Whan you all bottle your SP do you add 1 campden tablet per bottle??


----------



## Wade E (Apr 4, 2012)

Depends, did you add this also when its stopped fermenting? If you added these when fermentation stopped then you most likely dont need any more as these tablets when used at 1 per gallon actually is more then we typically use when adding powder so your S02 level is a little higher then most. Also these are not wines that will last any long term storage really.


----------



## Samh200 (Apr 4, 2012)

Wade E said:


> Depends, did you add this also when its stopped fermenting? If you added these when fermentation stopped then you most likely dont need any more as these tablets when used at 1 per gallon actually is more then we typically use when adding powder so your S02 level is a little higher then most. Also these are not wines that will last any long term storage really.

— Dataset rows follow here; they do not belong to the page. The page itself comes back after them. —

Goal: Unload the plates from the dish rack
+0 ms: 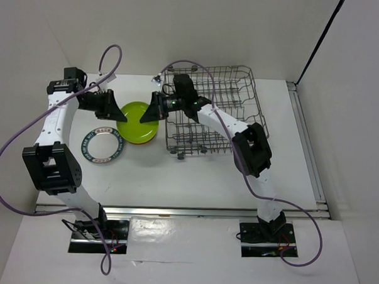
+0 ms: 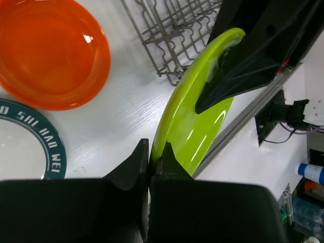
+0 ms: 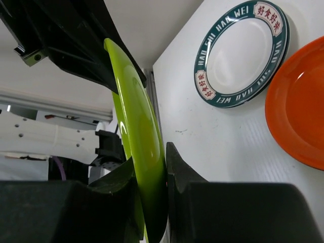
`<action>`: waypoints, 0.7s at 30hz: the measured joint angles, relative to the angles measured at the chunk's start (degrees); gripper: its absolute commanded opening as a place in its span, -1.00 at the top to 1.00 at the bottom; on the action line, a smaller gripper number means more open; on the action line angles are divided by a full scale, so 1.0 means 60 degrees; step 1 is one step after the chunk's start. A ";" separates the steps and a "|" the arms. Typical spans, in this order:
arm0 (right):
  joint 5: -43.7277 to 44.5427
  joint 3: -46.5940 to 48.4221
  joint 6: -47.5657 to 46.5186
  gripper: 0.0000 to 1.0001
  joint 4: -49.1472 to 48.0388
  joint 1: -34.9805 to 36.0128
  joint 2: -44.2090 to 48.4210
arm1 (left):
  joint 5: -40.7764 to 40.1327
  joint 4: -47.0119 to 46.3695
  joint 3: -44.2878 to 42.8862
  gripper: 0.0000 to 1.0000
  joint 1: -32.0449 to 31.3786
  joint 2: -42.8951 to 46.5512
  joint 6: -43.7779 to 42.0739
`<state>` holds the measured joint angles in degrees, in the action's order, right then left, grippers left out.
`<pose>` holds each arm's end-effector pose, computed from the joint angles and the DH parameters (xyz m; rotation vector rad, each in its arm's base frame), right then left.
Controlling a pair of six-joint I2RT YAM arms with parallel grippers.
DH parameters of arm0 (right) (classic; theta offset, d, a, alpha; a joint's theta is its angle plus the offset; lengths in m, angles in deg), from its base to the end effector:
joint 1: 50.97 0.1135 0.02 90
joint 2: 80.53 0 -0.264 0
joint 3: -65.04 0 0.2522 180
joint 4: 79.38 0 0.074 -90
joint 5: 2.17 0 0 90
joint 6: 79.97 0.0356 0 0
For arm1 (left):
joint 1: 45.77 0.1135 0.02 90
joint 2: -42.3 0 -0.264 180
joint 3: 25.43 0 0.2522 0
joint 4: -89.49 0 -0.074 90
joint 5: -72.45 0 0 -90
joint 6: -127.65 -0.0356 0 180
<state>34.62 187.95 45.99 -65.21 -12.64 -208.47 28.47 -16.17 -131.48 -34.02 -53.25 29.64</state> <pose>0.3930 0.3471 0.2682 -0.7703 2.0301 1.6945 0.3352 0.0436 0.3336 0.1594 2.4219 -0.9143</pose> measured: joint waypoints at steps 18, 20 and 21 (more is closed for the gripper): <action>0.2805 0.0503 -0.1559 -0.60 0.2368 -0.0127 0.0543 | -0.0572 0.0233 -0.1606 1.00 0.1217 -0.1898 0.0372; 0.3381 0.0488 -0.1818 -0.60 0.2652 -0.0273 0.0973 | -0.0678 0.0135 -0.1807 1.00 0.1282 -0.2328 0.0601; 0.3708 0.0488 -0.1949 -0.60 0.2750 -0.0361 0.1246 | -0.0725 0.0087 -0.2004 1.00 0.1271 -0.2663 0.0667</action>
<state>56.87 190.88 34.30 -48.71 -14.81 -201.00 24.12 -15.65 -143.50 -26.39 -69.22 33.64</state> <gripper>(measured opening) 0.799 0.090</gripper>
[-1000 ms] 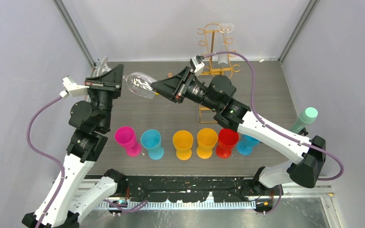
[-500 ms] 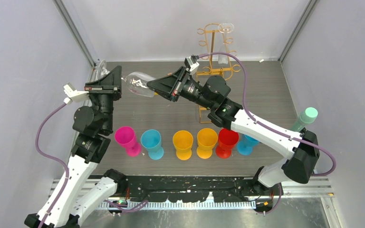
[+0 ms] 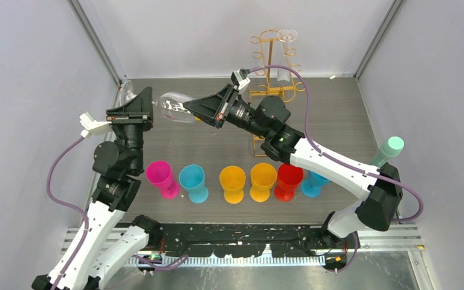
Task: Take the wine glass off the wine glass rack
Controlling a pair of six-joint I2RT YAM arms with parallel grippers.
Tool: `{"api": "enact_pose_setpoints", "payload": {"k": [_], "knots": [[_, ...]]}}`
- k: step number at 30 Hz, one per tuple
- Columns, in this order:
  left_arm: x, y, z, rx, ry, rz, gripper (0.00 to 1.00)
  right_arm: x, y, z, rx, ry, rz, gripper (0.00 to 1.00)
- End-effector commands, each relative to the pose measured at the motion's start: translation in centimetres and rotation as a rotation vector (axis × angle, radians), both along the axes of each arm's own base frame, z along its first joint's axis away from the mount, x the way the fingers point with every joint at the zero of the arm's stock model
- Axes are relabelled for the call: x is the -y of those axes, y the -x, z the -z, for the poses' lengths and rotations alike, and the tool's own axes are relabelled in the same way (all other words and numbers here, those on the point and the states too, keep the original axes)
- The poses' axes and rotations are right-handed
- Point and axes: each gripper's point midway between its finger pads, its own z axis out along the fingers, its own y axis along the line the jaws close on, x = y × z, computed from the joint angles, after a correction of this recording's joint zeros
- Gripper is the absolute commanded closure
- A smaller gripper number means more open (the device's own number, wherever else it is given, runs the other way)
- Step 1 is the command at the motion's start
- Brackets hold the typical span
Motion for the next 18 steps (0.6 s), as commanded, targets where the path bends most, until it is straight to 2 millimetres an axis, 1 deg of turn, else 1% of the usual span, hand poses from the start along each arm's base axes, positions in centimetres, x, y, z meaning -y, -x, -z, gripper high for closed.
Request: {"api": "enact_pose_setpoints", "payload": {"k": [1,3,5,7,8,10,13,15,16,17,18], "knots": [[0.1,1.6,-1.4,0.072,-0.053,0.015,0.71,0.5,-1.0,-2.1,0.074,0.001,0.104,1.0],[0.0,1.7,-1.1,0.062,-0.066,0.008,0.58,0.8,-1.5,-1.9,0.093,0.023,0.147,1.0],[0.0,1.7,-0.7,0.047,-0.079,0.006,0.41,1.0,-2.0,-1.9,0.114,0.037,0.185,1.0],[0.1,1.7,-0.1,0.028,-0.096,0.011,0.3,1.2,-2.2,-2.0,0.137,0.043,0.209,1.0],[0.2,1.7,0.1,0.025,-0.108,0.015,0.26,1.4,-2.3,-2.0,0.156,0.052,0.225,1.0],[0.5,1.8,0.5,0.014,-0.149,0.02,0.2,1.7,-2.6,-1.8,0.179,0.078,0.253,1.0],[0.8,1.9,1.5,-0.032,-0.21,0.034,0.16,2.2,-3.2,-1.5,0.23,0.134,0.31,1.0],[1.1,2.0,2.4,-0.064,-0.258,0.049,0.13,3.0,-4.2,-1.1,0.245,0.189,0.384,1.0],[1.3,2.0,3.3,-0.094,-0.289,0.061,0.11,3.4,-4.5,-0.8,0.246,0.224,0.408,1.0],[1.6,2.0,4.0,-0.116,-0.318,0.073,0.08,3.8,-5.2,-0.5,0.266,0.261,0.457,1.0],[1.8,2.2,4.5,-0.13,-0.351,0.086,0.03,4.1,-5.5,0.0,0.262,0.305,0.474,1.0]]}}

 I added the kmeta at the end of fermenting...


----------



## mmadmikes1 (Apr 5, 2012)

1 per bottle is way to much even if you had not added at stabilization. that would be like 5 times to much


----------



## Wade E (Apr 5, 2012)

Yeah, its supposed to be 1 tablet per gallon not bottle! Good catch Mike! Unless you have these in 1 gallon bottles you will be way over where you need to be.


----------



## grapeman (Apr 5, 2012)

When I read this I said "Yikes" One per bottle will pretty much ruin the SP. I did that once in the very beginning many years ago and never could drink the wine.


----------